WORK ORDER → Your task is to reproduce, exactly and only, the lines running from the line containing "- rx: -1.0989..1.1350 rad" to the end of the data below, both included.

----

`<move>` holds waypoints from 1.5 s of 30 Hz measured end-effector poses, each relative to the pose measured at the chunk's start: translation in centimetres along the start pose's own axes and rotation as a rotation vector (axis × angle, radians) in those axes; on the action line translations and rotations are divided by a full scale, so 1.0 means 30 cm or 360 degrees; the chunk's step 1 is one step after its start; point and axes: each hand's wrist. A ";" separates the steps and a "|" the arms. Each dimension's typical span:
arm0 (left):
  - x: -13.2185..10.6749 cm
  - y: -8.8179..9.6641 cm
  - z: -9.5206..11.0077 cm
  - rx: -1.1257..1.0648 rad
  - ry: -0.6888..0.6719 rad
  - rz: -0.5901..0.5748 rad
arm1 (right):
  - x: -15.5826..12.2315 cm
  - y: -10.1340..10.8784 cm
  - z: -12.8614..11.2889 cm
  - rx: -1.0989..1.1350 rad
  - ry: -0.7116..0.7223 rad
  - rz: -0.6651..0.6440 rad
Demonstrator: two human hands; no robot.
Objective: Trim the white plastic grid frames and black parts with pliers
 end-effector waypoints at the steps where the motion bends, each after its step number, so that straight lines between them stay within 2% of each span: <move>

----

REPLY →
  - rx: -1.0989..1.1350 rad
  - ry: -0.7116..0.7223 rad
  - rz: -0.6651..0.6440 rad
Demonstrator: two human hands; no robot.
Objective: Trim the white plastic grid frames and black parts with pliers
 end-effector waypoints at the steps where the motion bends, each after its step number, so that straight lines between them stay within 2% of each span: <move>

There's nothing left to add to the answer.